Por Izabel Gurgel (*)
"O junco é um capim criado dentro d´água." Dona Josa, 66
anos, colhe o junco na lagoa de Alcaçuz, em Pirangi do Norte. É um dia de
trabalho, com a ajuda de um dos quatro filhos, Josenildo, o Jó. Apoiam-se em
câmara de ar de pneu. "Não tomo pé", diz sobre não tocar o solo da
lagoa.
Seco ao sol, um dos usos do junco é na feitura de suadouro,
anteparo sobre o dorso do cavalo a ser cavalgado. Usa-se também para fazer
colchão de cama. Dona Josa usa o junco para bordar (n)a juta. Para manter a
longa fibra maleável, seca o junco à sombra durante uma semana.
Para bordar, estende o tecido de juta no tear, como chama a armação
de madeira, uma espécie de 'mesa vazada', só o esqueletinho dela: quatro
pernas, quatro ligações horizontais entre elas, sem o tampo.

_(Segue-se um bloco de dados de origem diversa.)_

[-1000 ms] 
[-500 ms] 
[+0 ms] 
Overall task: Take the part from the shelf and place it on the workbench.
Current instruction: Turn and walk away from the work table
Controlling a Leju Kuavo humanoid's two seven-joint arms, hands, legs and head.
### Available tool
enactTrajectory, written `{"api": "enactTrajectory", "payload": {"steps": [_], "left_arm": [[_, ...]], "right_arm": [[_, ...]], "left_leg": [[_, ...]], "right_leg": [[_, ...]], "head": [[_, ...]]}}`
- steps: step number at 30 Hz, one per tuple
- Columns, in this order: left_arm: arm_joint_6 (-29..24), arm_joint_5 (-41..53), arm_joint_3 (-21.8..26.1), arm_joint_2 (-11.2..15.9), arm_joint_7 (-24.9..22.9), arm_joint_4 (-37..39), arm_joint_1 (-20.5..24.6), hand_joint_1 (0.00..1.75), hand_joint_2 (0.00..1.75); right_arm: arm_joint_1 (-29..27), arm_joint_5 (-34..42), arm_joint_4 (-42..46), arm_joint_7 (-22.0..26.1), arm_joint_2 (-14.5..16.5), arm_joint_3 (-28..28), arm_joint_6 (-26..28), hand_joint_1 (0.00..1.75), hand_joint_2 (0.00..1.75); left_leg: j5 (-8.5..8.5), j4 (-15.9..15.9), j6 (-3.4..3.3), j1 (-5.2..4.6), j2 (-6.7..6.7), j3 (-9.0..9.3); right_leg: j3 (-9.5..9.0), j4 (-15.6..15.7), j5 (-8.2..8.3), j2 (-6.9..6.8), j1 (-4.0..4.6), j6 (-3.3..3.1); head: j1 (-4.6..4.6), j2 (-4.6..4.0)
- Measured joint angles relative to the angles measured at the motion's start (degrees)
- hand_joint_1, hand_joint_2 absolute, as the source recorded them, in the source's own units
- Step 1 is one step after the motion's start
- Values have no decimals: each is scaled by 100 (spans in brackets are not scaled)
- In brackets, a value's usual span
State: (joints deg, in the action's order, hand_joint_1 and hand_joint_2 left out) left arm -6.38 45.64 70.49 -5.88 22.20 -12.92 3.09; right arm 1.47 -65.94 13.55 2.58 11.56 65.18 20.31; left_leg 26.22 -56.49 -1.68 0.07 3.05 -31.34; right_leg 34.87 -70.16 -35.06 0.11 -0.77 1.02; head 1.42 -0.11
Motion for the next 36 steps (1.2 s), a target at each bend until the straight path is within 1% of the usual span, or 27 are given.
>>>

No tear, a juta é esticada de modo similar ao das amarrações para a
feitura do bordado rendado ou da renda bordada de nome labirinto. Dona Josa e
as sete pessoas que trabalham com ela, cada qual em sua casa, usam agulha de
palombar, uma agulha náutica de metal.
O tear tem a função do chamado bastidor para bordar, que a maioria
de nós conhece no formato redondo. Ela tem vários teares de madeira em casa,
com medidas diferentes. Facilita o trabalho. Senta-se para bordar. E para
finalizar as peças na máquina de costura.
Usa um tear metálico quando viaja a trabalho. "Todo
desmontável". É o que veio com ela, da casa em Pirangi do Norte, para o
espaço do Rio Grande do Norte na feira nacional de artesanato que termina hoje
no Centro de Eventos do Ceará, em Fortaleza.
Maria Josinete aprendeu o ofício com o pai, Francisco Estevam do
Nascimento. Dos oito filhos de Chico Vitô e Pedrosina, "seis se
criaram". Rendeira de bilro, a mãe recheava a almofada com folha de
cajueiro. Usava espinho de cardeiro como alfinete.
O pescador Chico Vitô fazia artesanato com cipó. Fez chegar à terra
do maior cajueiro do mundo os saberes do bordar com junco. "Ele levou um
curso para Pirangi." E participou como aprendiz. Faz-se também crochê com
o junco.
Dona Josa traz nos olhos a variação de cor do junco depois de seco.
Borda a geometria do mundo em almofadas, bolsas e carteiras, predominantes
dentre as peças expostas à venda. Tem efeito de douração o desenho na juta crua
ou tingida. Luz à tardinha na lagoa. A última hora da colheita.
Tudo ali tem muito tempo. Vislumbro nos tons de palha crua, nos
verdes que permanecem, tingidos de claridade e sombra, de amarelos a terrosos,
o diário de uma jornada, vestígios de um dia sobre a Terra, na Terra, um sopro
na existência do planeta.
(*) Jornalista de O Povo.
Fonte: Publicado In: O Povo, de 29/09/24. Vida & Arte, p.2.